Ao contrário de outras empresas de apostas eleitorais, a Kalshi desde o início buscou operar com respaldo jurídico e regulatório. Os contratos são fechados no mercado americano.
Na semana passada, o aplicativo da Kalshi subiu ao posto de mais baixado na App Store. O seu site recebeu mais de 100 milhões de visitas. O total de apostas em sua plataforma passou de US$ 1 bilhão.
Outras empresas do tipo funcionam sem autorização dos reguladores americanos – e seus contratos são liquidados em criptomoedas ou em contas offshore. A maior delas é o Polymarket, que tem entre seus financiadores o fundador da cripto Ethereum, Vitalik Buterin, e o Founders Fund, a firma de venture capital de Peter Thiel.
Filha de uma professora de matemática e um engenheiro da IBM, Luana nasceu em Belo Horizonte e cresceu em Niterói. Sempre estudou muito e era competitiva, participando de diversas olimpíadas de matemática.
Ao mesmo tempo mantinha a dedicação ao balé. Selecionada para a Escola do Teatro Bolshoi em Joinville, mudou-se para a cidade catarinense. Chegou a dançar profissionalmente em Salzburgo, mas decidiu que havia chegado a hora de priorizar os estudos.
Tentou a sorte em algumas das mais renomadas universidades americanas: além do MIT, foi aceita por Harvard, Yale e Stanford.
Na universidade e nos estágios, descobriu o fascínio pelas finanças. Trabalhou na Bridgewater e na Five Rings Capital antes de ir para a Citadel.
Foram passagens breves. Desde o final de 2018, está concentrada na criação e no desenvolvimento da Kalshi.
As apostas são feitas tanto por pequenos apostadores, que tipicamente colocam US$ 100, como por gente que monta posições de dezenas de milhões de dólares. Para dar maior liquidez aos contratos, a empresa fechou em abril uma parceria com a Susquehanna, um market maker.

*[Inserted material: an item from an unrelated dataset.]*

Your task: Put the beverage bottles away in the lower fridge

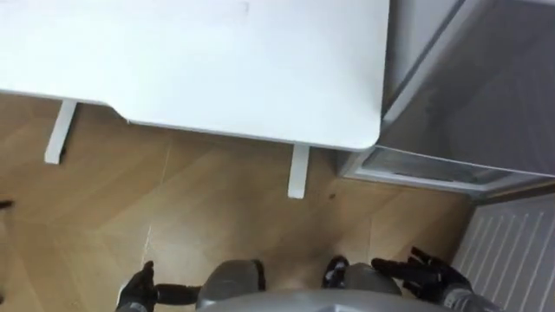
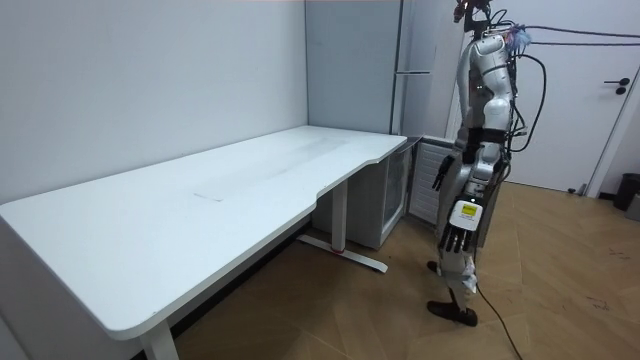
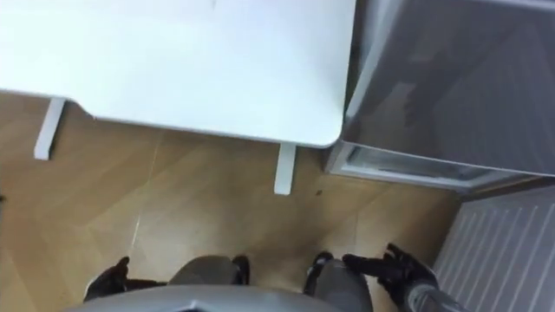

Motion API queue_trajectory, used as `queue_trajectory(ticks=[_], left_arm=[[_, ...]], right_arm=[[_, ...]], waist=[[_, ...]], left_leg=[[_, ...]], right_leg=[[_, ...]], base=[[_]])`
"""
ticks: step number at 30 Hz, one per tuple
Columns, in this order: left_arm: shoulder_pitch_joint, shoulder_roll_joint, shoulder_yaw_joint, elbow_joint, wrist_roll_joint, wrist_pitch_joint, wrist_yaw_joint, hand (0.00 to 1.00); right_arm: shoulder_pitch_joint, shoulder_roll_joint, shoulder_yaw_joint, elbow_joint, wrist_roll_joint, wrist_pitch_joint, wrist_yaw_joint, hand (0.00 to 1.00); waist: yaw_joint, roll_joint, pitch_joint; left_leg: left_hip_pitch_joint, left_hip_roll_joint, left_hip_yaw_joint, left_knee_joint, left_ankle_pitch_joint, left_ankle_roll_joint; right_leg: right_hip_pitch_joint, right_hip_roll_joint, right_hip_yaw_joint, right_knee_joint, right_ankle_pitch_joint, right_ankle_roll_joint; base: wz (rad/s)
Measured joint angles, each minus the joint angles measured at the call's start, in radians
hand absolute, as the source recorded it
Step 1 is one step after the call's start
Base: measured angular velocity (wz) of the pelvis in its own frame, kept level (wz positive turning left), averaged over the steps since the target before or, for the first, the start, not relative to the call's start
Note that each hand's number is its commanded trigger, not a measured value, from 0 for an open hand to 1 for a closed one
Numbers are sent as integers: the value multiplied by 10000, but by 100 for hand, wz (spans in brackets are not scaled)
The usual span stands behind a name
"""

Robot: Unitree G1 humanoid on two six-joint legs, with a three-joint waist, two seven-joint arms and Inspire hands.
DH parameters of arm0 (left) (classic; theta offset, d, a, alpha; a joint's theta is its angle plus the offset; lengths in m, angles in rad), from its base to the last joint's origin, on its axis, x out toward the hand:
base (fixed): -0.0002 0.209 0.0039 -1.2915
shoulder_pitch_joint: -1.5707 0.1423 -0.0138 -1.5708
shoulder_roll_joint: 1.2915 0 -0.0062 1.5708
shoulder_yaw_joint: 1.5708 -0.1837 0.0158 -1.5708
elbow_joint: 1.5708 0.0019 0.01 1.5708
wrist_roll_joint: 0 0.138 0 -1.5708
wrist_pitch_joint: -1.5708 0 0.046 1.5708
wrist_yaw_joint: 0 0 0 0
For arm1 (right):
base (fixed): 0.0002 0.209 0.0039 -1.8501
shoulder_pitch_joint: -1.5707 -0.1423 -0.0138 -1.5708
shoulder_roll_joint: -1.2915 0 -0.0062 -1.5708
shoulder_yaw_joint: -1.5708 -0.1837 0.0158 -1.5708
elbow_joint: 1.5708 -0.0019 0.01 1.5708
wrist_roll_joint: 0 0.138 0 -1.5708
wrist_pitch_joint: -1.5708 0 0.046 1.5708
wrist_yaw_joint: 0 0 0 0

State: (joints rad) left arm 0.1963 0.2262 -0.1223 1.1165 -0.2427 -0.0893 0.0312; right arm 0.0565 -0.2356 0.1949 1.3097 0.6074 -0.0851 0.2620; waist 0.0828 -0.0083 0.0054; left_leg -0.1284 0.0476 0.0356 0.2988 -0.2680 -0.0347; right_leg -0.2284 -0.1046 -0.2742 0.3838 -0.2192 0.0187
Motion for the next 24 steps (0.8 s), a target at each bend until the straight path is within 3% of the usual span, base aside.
queue_trajectory(ticks=[6, 9, 16, 24], left_arm=[[98, -78, 248, -18, 9, 15, 186, 0], [131, -86, 315, -23, 224, 28, 258, 0], [82, -164, 1512, -12, 1305, 79, 239, 0], [-75, -232, 2077, 25, 2161, 76, 247, 0]], right_arm=[[289, 326, -226, -338, -637, -1, -461, 0], [456, 394, -259, -713, -1014, 6, -716, 0], [790, 454, -1829, -1001, -2317, 5, -1189, 0], [861, 431, -3109, -1096, -3955, -16, -1621, 0]], waist=[[-505, -251, 12], [-516, -282, 13], [-784, -232, 44], [-881, -217, 22]], left_leg=[[1052, 31, 213, -399, 1, 0], [1352, 84, 471, -654, 1, 0], [1954, 169, 725, -884, 2, 1], [2114, 197, 1205, -1014, 2, 1]], right_leg=[[1068, 93, 10, -577, 38, 154], [1277, 223, 253, -806, 142, 192], [1753, 469, 800, -1293, 400, 209], [1542, 603, 1362, -1239, 571, 192]], base=[[-6], [-19], [-22], [-22]])
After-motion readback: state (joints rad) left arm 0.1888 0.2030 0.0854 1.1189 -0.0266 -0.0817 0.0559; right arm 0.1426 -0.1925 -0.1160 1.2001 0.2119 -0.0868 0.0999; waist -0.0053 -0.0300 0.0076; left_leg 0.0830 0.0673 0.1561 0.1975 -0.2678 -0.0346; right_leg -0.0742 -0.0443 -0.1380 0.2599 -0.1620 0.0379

Para Luana, mercados preditivos pulverizados e líquidos dificilmente serão manipulados por grandes apostadores, as chamadas ‘baleias,’ como temem alguns reguladores e participantes do mercado.
“Existe essa discussão sobre small people versus big whales. Mas é difícil manipular o mercado, existem forças de correção,” disse ela. “Há muita pesquisa mostrando que preços errados tendem a se ajustar.”
O próximo passo no plano de negócios é estar na plataforma de grandes corretoras, como Fidelity, Schwab e Robinhood. “Queremos estar integrados aos principais brokers.”
A Kalshi promove também diversas apostas em finanças e economia.
Quais as chances de Federal Reserve um novo porte de 0,25 em dezembro? A probabilidade bateu em 95% no início de novembro, mas recuou para pouco menos de 70%, pela curva do contrato nesta quarta-feira – e, para muitos investidores, fazer um hedge ou uma aposta contrária ao consenso numa exchange de apostas pode ser muito mais simples e econômico do que operar derivativos.
“Quero lançar apostas para saber quem vai ganhar a próxima eleição no Brasil,” disse Luana. “Vamos ver quando conseguimos fazer isso. Espero que em breve.”
Ao menos por enquanto, só quem reside nos EUA pode colocar dinheiro nos contratos da Kalshi.